Unfortunately, it's also the source of endless frustration. Search is the worst usability problem on the Web. It's held that title for many years. We find too many results or too few, and most regular folks don't know where to search, or how. From enterprise to e-commerce, user needs and business goals are obstructed by failures in findability. And the news doesn't improve when you change the channel. Mobile search is a mess, kiosks are worse, and interactive television remains the lonely domain of the early adopter. Your average couch potato isn't quite ready to trade his remote control for a search box.
Figure 1-1. A manager explains why search stinks
Of course, pundits claim we'll solve search soon with artificial intelligence, information visualization, personalization, and the Semantic Web, but this fabled future never arrives. Search remains as noisy and irregular as language and communication.

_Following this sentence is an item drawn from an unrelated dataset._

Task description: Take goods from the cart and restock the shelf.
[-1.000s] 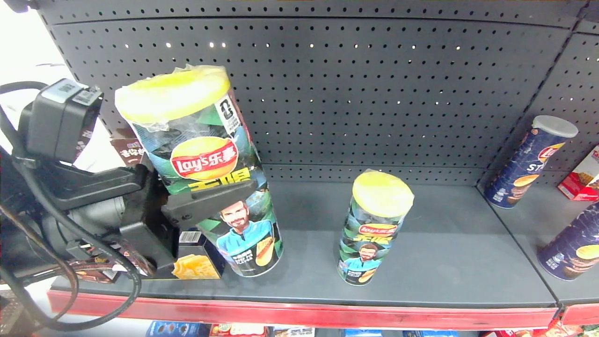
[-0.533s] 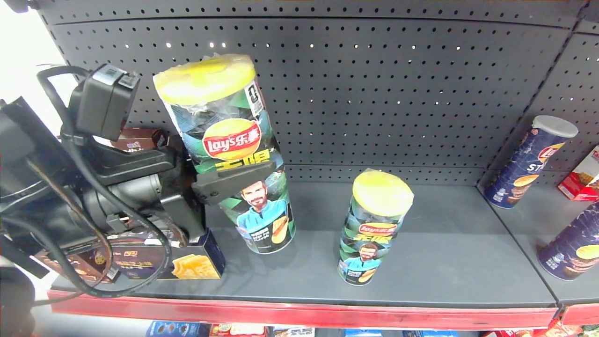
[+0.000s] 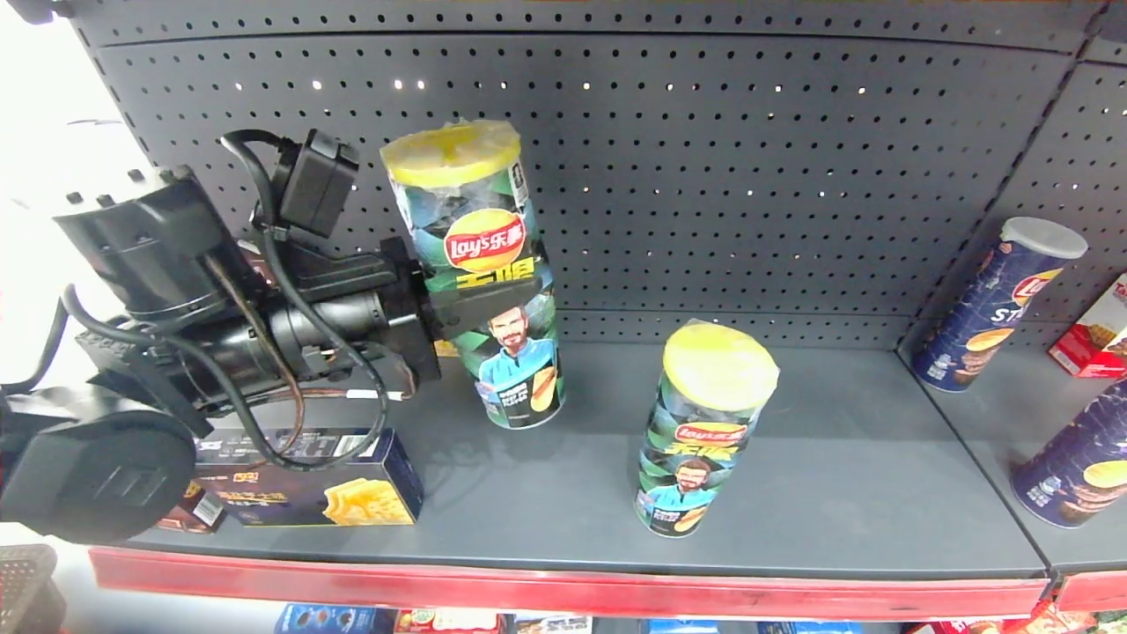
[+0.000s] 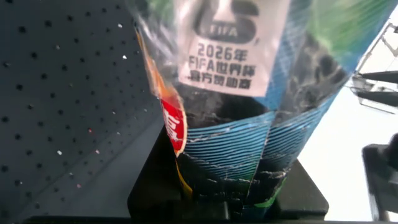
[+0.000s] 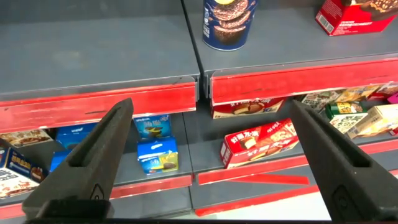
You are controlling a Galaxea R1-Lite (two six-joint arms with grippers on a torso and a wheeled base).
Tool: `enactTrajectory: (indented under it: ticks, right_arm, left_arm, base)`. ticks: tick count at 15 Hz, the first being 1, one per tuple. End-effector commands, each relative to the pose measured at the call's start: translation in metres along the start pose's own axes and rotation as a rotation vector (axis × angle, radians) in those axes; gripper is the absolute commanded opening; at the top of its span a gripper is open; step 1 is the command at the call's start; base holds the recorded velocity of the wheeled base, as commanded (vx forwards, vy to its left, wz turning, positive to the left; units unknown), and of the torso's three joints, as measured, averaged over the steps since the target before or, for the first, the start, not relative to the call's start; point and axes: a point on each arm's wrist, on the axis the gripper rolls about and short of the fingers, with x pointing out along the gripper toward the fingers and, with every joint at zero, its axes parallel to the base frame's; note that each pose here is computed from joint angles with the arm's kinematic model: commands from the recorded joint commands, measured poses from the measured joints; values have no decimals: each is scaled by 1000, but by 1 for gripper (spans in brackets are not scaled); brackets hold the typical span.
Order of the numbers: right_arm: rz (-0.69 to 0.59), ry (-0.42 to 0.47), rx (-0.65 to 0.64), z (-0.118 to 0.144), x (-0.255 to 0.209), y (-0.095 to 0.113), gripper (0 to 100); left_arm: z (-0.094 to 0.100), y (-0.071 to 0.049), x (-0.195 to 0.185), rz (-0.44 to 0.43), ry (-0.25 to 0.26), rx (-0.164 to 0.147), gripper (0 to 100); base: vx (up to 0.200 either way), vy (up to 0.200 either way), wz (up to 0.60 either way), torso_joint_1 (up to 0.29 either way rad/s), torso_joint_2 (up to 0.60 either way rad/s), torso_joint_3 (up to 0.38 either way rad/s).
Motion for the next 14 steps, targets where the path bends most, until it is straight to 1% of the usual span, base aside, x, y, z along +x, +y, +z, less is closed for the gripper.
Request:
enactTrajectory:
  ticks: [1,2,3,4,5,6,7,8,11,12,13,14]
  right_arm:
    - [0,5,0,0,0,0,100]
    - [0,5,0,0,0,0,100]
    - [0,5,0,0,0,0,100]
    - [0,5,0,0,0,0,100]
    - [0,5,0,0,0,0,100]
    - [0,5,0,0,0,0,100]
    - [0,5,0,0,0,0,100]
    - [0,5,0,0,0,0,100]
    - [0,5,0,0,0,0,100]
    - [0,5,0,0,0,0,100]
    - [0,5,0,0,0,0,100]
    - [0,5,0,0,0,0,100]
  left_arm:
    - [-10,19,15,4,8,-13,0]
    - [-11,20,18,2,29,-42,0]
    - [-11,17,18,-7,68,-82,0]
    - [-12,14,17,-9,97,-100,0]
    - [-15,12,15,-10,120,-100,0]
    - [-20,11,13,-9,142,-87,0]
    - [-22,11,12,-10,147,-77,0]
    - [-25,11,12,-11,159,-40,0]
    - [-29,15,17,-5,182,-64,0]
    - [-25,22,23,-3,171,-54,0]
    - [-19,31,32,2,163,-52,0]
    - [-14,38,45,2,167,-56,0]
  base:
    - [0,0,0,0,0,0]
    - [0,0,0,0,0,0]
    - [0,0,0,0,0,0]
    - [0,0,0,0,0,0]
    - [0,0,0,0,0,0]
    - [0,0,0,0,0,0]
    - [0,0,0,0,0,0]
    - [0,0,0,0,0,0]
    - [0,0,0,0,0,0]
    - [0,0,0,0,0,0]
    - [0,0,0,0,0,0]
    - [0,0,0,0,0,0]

Vendors hawk their wares to IT executives who understand business and technology but turn a blind eye to user experience. Content stakeholders perfect their publishing workflow only to bury their crown jewels behind firewalls and within tightly controlled information silos. Design teams work hard to make search simple, but lack the skills and tools to ensure relevance and speed. Once in a while, the stars do align and real solutions emerge, but in most organizations and applications today, bad search remains an inconvenient truth.
And even when search works well, it can always be improved. Even Google is only good enough until something better comes along. In search, innovation is a forced move. It's not easy, but it's not impossible. It is important. And that is the reason for this book. We want to make search better. Or, to be more precise, we want to inspire you to make search better. But first, we had better define what it is that we seek to improve.
Understanding Search
The way we define a problem or frame a question shapes how we and our colleagues understand, answer, and act. An overly narrow formulation leads to tunnel vision, and we're oblivious to all but the obvious. But stray too far from the center, and we lose our focus while trying to boil the ocean. The best strategy is to avert and revert, juggling ideas, patterns, gaps, and oddballs in the periphery without losing sight of the goal.
The Box
In search, the first ball in the air is a box. It's the iconic symbol of search and a great place to start. Enter a keyword or two, and you're good to go.

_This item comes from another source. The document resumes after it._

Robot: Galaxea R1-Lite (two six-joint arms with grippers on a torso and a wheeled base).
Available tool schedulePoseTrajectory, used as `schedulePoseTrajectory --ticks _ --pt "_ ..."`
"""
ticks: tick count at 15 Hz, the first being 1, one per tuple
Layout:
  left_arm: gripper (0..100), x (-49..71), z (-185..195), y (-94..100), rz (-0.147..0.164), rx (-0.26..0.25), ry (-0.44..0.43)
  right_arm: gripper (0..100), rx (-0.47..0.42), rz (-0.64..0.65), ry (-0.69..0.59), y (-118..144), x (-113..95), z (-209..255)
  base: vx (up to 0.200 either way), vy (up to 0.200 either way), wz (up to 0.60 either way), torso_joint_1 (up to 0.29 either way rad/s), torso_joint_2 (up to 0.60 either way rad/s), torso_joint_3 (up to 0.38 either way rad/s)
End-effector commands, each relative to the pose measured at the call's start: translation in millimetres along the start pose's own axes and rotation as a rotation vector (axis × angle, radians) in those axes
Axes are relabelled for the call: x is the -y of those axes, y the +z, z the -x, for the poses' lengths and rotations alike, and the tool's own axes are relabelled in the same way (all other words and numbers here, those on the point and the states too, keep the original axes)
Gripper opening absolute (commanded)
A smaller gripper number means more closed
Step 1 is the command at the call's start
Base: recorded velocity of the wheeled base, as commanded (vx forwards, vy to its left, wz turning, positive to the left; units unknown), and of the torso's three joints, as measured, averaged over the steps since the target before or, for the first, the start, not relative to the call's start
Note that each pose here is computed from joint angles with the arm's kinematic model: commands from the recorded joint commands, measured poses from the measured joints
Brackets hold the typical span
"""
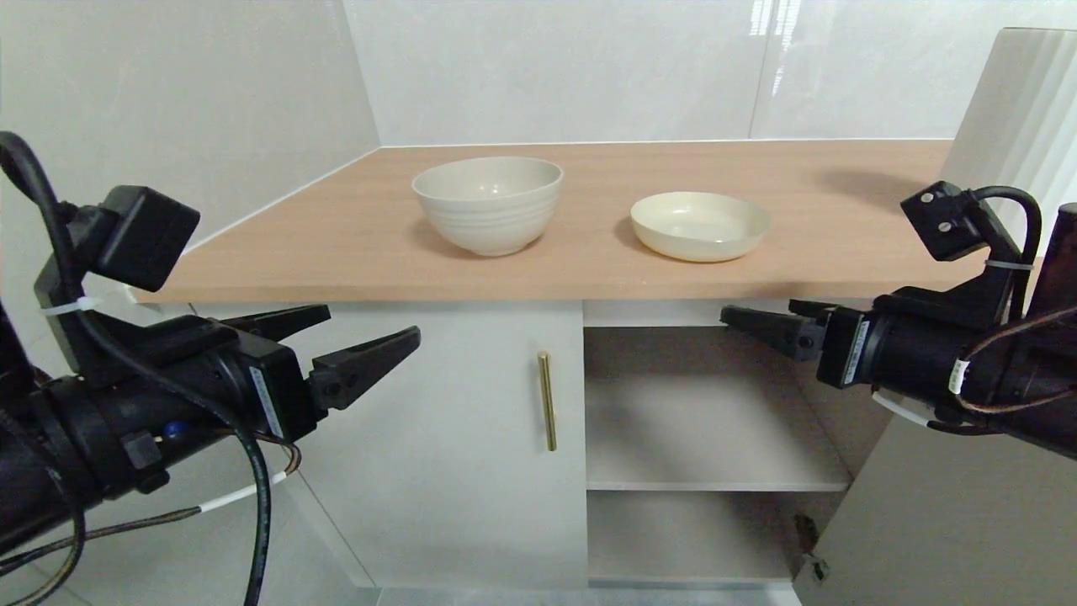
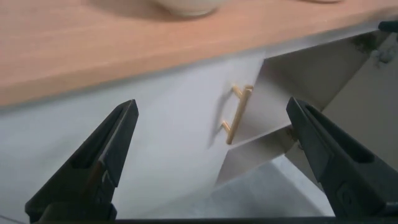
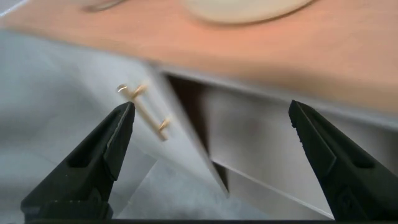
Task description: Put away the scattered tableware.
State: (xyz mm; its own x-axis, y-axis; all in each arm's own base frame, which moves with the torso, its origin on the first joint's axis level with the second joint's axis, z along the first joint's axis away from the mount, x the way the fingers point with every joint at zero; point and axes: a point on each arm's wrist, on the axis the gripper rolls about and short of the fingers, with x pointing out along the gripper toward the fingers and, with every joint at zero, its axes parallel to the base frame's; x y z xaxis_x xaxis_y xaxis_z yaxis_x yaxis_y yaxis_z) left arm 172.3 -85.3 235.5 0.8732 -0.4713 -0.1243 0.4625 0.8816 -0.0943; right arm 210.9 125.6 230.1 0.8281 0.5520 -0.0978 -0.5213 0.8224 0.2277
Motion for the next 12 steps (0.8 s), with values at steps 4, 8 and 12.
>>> schedulePoseTrajectory --ticks 4,8,12 --pt "100 0.1 -0.4 0.4 0.0 0.003 -0.001 100 0.005 0.002 0.004 0.9 -0.7 0.5 0.0 0.0 0.0 0.08 -0.53 -0.348" --pt "100 -0.2 -4.0 -1.8 0.001 -0.01 0.0 100 0.005 0.0 0.004 1.0 -0.7 0.0 0.0 0.0 0.0 0.138 -0.45 -0.332" --pt "100 -0.4 -7.1 -3.0 0.003 -0.019 0.001 100 0.006 0.002 0.003 1.2 -0.4 -0.4 0.0 0.0 0.0 0.162 -0.47 -0.314"
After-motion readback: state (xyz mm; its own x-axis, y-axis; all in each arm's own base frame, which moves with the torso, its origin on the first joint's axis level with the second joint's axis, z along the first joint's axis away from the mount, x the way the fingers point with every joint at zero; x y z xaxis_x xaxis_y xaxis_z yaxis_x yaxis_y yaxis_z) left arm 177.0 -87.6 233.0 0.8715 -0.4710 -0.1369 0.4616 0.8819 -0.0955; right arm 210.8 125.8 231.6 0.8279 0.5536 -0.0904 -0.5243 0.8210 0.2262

Figure 1-2. The iconic search box
The box comes in all colors, shapes, and sizes. It sports a variety of buttons and labels. It appears as a feature of sites, browsers, applications, and operating systems, and it's found across channels and within all forms of interactive media. The box has grown so familiar it now lives in our heads like Plato's perfect circle. We recognize it as a box, even when it's not.

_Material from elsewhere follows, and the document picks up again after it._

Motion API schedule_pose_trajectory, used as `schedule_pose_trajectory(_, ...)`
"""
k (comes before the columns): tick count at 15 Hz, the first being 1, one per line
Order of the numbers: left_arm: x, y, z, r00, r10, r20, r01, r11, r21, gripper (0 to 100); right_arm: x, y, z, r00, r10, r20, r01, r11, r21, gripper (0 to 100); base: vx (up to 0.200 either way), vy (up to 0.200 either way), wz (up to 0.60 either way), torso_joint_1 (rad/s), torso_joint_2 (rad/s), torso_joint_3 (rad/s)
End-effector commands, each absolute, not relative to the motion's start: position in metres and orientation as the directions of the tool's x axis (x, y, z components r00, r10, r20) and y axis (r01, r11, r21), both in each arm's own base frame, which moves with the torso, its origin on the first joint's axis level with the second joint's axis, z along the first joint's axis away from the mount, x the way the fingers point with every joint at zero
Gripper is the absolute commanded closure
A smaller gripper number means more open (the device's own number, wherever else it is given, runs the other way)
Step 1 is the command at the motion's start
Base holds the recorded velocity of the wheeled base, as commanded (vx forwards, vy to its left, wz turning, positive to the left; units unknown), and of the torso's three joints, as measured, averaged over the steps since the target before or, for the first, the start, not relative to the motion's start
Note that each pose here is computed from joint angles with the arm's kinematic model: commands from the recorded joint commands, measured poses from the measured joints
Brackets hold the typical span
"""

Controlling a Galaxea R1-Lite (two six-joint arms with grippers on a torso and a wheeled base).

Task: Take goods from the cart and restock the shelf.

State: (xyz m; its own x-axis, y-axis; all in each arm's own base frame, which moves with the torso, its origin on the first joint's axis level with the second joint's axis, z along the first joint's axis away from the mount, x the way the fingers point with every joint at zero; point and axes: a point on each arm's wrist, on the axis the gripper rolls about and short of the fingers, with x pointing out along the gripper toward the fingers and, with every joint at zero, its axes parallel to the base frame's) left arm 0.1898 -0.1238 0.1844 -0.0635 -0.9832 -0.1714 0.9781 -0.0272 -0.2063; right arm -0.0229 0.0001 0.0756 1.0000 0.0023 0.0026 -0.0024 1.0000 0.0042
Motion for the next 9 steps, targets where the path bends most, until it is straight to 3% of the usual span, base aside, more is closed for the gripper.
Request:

Figure 1-3. When is a box not a box?
Of course, each box has its secrets. How can I search? What's being searched? Its affordance tells us little about language and scope. Are we querying the text of Twitter or the metadata of music? And can we simply enter keywords or must we speak Boolean? The answers are revealed by context and experience. On Flickr, we know we seek images, but we must learn how and why to query by tag and filter by interestingness.